# How do you solve log_5(5)+log_5(2x)+log_5(3)=98 ?

Jan 5, 2016

Step by step explanation is given below.

#### Explanation:

Before starting out on the problem let us quickly go through few rules.

$1. {\log}_{b} \left(a\right) = k \implies a = {b}^{k}$ this is used to covert logarithm into exponent form.
$2 , {\log}_{b} \left(b\right) = 1$
$3. {\log}_{b} \left(P\right) + {\log}_{b} \left(Q\right) = {\log}_{b} \left(P Q\right)$ This rule for condensing the log sum to product.

For our problem, these rules are enough. For the other type of logarithmic equations, please do spend some time learning all the basic rules.

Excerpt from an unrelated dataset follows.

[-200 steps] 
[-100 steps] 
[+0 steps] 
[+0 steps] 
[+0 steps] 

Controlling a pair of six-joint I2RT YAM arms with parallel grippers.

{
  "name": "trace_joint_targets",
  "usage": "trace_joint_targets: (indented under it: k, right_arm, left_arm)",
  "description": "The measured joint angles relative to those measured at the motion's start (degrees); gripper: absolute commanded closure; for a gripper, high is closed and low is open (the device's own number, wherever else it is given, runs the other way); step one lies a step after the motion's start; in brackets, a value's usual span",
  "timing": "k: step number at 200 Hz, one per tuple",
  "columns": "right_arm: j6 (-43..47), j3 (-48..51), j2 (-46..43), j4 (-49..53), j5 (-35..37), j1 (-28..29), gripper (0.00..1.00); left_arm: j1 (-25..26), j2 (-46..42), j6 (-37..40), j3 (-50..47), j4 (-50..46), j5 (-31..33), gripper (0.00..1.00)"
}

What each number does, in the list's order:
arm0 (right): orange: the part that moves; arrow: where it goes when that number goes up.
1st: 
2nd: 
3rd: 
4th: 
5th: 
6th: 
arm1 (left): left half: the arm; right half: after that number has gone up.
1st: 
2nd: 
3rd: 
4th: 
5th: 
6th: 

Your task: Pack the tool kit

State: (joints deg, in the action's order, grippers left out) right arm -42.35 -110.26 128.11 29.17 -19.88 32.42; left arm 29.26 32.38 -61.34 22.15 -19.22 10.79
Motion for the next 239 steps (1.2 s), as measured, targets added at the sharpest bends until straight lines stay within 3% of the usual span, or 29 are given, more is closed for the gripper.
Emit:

${\log}_{5} \left(5\right) + {\log}_{5} \left(2 x\right) + {\log}_{5} \left(3\right) = 98$

$1 + {\log}_{5} \left(\left(2 x\right) \left(3\right)\right) = 98$

Subtract $1$ from both the sides

${\log}_{5} \left(6 x\right) = 97$

$6 x = {5}^{97}$

Dividing by $6$ on both the sides to solve for $x$

$x = {5}^{97} / 6$ Answer